Rugby sponsorship brands turn to statistics to create value for fans

As you’ll probably know if you follow me on Twitter or follow my rugby blog, I’m a rugby nut.
Sports marketing and sponsorship is an area that’s constantly evolving and improving and with a sport as popular and ‘respectable’ as rugby union, there are huge opportunities for brands to create sponsorship value.

O2 for example sponsor both the Irish and English national sides and do a great job showing the behind the scenes angle. Meanwhile, RBS, Heineken and Bank of Ireland are other brands that have had success with sponsorship activity, creating long lasting meaningful associations with successful teams and entities.

O2 Ireland’s rugby sponsorship this year focused on saying goodbye to Brian O’Driscoll.

In my day job, I work with the likes of Vodafone and Guinness on the sponsorship end of things, two of Ireland’s most relevant sponsors across music and sport.

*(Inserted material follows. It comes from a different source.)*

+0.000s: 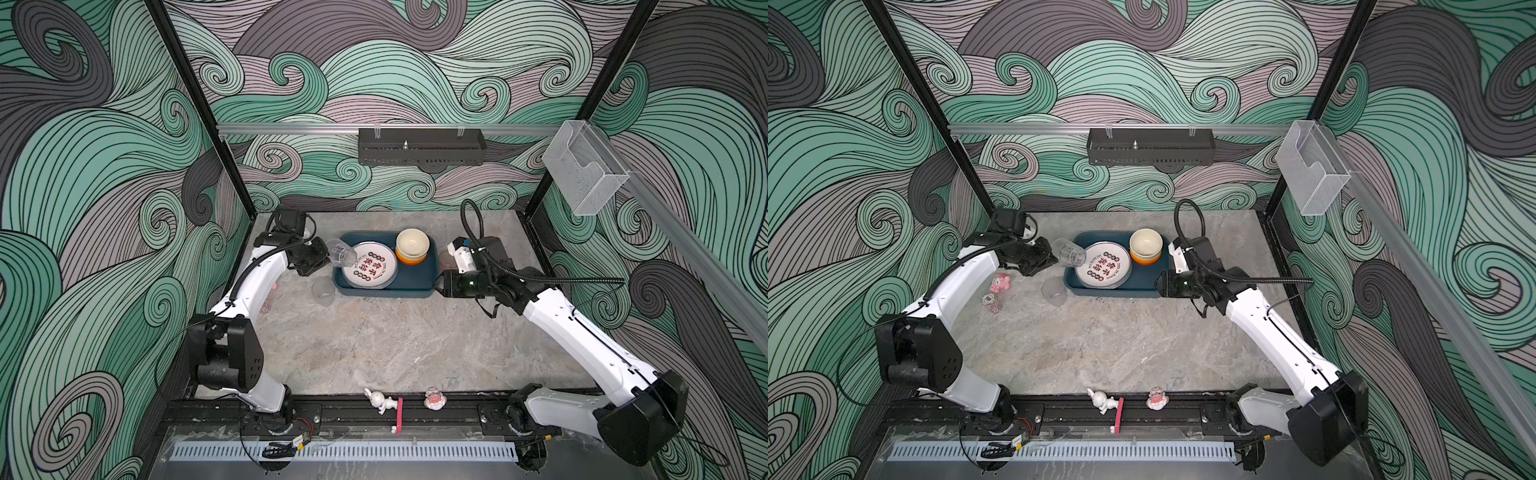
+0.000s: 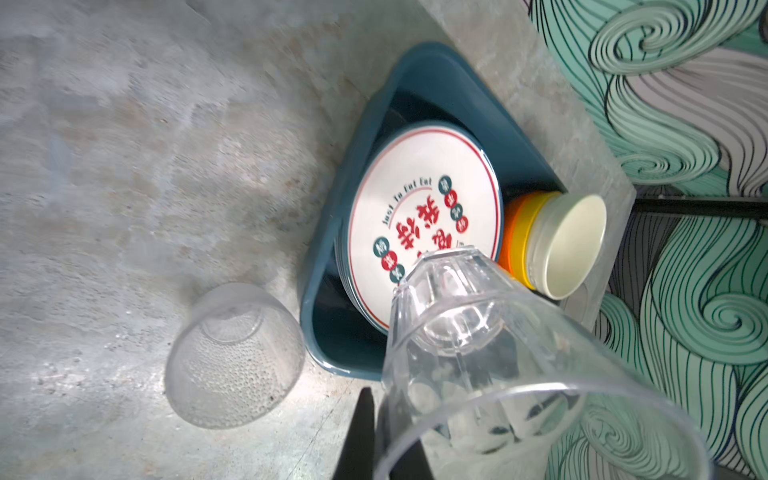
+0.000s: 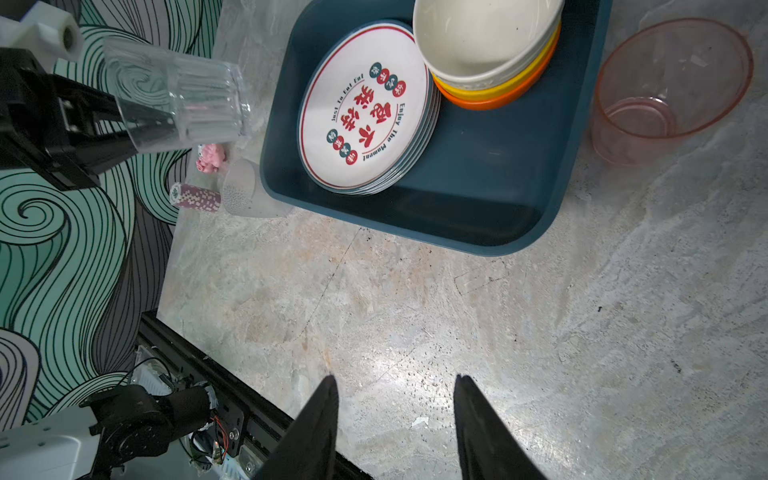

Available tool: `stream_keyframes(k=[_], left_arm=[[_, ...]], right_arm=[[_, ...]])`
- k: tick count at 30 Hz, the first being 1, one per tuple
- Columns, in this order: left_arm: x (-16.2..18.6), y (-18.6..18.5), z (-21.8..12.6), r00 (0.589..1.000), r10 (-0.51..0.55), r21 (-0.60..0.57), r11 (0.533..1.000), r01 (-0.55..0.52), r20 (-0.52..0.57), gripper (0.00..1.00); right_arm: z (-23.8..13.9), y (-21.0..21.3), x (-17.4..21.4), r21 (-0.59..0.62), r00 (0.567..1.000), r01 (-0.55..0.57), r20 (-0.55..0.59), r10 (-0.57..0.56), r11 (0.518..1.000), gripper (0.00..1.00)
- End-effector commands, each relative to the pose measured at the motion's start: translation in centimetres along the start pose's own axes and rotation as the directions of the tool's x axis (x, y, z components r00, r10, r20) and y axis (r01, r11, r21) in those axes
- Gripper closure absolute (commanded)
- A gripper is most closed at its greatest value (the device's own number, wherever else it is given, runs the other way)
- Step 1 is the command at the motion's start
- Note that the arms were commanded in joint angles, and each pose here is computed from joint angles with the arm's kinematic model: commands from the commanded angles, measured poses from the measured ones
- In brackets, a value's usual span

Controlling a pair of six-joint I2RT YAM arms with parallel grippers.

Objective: Place the mixed dishes into the plastic bin
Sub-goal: 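Grasp the clear ribbed cup with the left gripper and lift it, then carry the clear cup toward the right gripper and grasp it with the right gripper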

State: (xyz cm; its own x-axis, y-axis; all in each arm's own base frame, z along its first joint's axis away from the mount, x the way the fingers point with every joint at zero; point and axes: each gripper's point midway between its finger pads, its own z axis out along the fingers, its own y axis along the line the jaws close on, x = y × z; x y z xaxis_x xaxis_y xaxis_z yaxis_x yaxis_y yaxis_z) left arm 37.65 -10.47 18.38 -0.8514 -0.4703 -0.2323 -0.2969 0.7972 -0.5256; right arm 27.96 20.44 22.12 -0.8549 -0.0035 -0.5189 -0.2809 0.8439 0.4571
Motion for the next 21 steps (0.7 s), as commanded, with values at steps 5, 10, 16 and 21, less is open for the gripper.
stream_keyframes(k=[5, 10, 16, 21], left_arm=[[4.8, -3.6, 0.1, 0.981, 0.172, 0.022, 0.985, -0.171, -0.085, 1.00], [7.1, -5.4, 1.1, 0.962, 0.244, 0.027, 0.970, -0.242, -0.127, 1.00], [9.6, -7.6, 2.4, 0.932, 0.321, 0.029, 0.947, -0.321, -0.165, 1.00], [11.0, -8.8, 3.0, 0.915, 0.367, 0.022, 0.929, -0.369, -0.166, 1.00]], right_arm=[[-0.4, 1.5, -1.0, -0.020, 1.000, -0.011, -0.027, 0.011, 1.000, 0.54], [-0.2, 2.3, -1.2, -0.021, 0.999, -0.003, -0.047, 0.002, 1.000, 0.54], [0.3, 3.8, -1.5, -0.029, 0.997, 0.028, -0.074, -0.031, 0.999, 0.54], [1.4, 5.1, -1.8, -0.042, 0.993, 0.051, -0.107, -0.055, 0.998, 0.54]])
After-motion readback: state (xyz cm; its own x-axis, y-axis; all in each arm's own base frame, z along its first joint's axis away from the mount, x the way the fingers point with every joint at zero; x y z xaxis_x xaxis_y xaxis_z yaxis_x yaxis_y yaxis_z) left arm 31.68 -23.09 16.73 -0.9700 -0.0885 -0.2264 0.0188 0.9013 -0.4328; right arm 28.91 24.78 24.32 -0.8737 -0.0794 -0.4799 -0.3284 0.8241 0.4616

I’m lucky to be working with two brands that understand the need to create real value for fans, improve a consumer’s experience of their passion point and to credibly embed into a culture. For me, great sponsorships are much more than just ‘badging’ opportunities, they’re about facilitation and and if you look at the likes of Red Bull, Budweiser and Under Armour, that’s certainly a worldwide trend too.

While content is a key part of this, realistically, anyone can create blogs, articles and video – the majority of smart sponsorships now revolve around content portals. So brands are asking ‘how can we gain an edge in such a crowded space?’

In rugby, like in most sports, data analysis is quickly becoming one of key skill sets for any backroom team. Small margins win tournaments, as we saw at the weekend, and the ‘Moneyball’ phenomenon is taking over the game.

Rugby fans also love stats. If you kept an eye on the 6 Nations hashtag on Twitter over the weekend, you’ll likely have seen tweets about the number of rucks a certain player hit, the number of offloads France attempted or how many metres a certain full back ran.

However, there’s usually very limited access to that type of data for fans. Opta will only release info to journalists via a paid account for example, and the ESPN Scrum data is often incorrect or incomplete. For that reason, smart brands are turning to stats to create sponsorship value, arming users with information that they can take and use to impress their mates down the pub, or merely improve their understanding of the game.

Here are a few great examples of this trend:

Vodacom Super 15 Stats App

Vodacom South Africa are one of the main rugby sponsors in an oval ball mad country, and have created an excellent accompaniment to any fan’s experience. Tapping into the second screen behaviour, the Super 15 stats app is updated every 90 seconds and allows fans access to previously unheard levels of in game detail. A really smart example of a brand using technology to improve fan experience.

IBM Trytracker

As official data partner to the English RFU, IBM have been using their unique position to create value for fans throughout the 2014 6 Nations tournament. Through a ‘try tracker’ tool available on the RFU website, the brand used data in a graphic manner to illustrate key players in the game, momentum within a certain period (a notoriously difficult thing to measure in rugby) and detailed key targets that the English team was looking to hit within the game.

Screen Shot 2014-03-17 at 11.44.11

Accenture Rugby

Official Technology Partner to the RBS 6 Nations Rugby Championship, Accenture have been using a specific rugby Twitter account to give fans further insight into all 6N games.


Main sponsor of the All Blacks, AIG have collaborated with Opta, New Zealand Rugby and USA Rugby for the ‘AIG Rugby Innovation Challenge’. One of the first ‘crowdsourced’ rugby data competitions, fans were offered open data feeds, including stadium location feeds, team and player performance statistics, match statistics, and numerous other rich data feeds free of charge.

The brand then asked these developers to take the data, and attempt to use it in a novel way, by creating an innovative app to promote rugby around the world. A very smart campaign which is still running.

While the above examples don’t apply to many sponsorship categories, there’s certainly some food for thought around how your brand can facilitate and improve fan experience to create more relevance.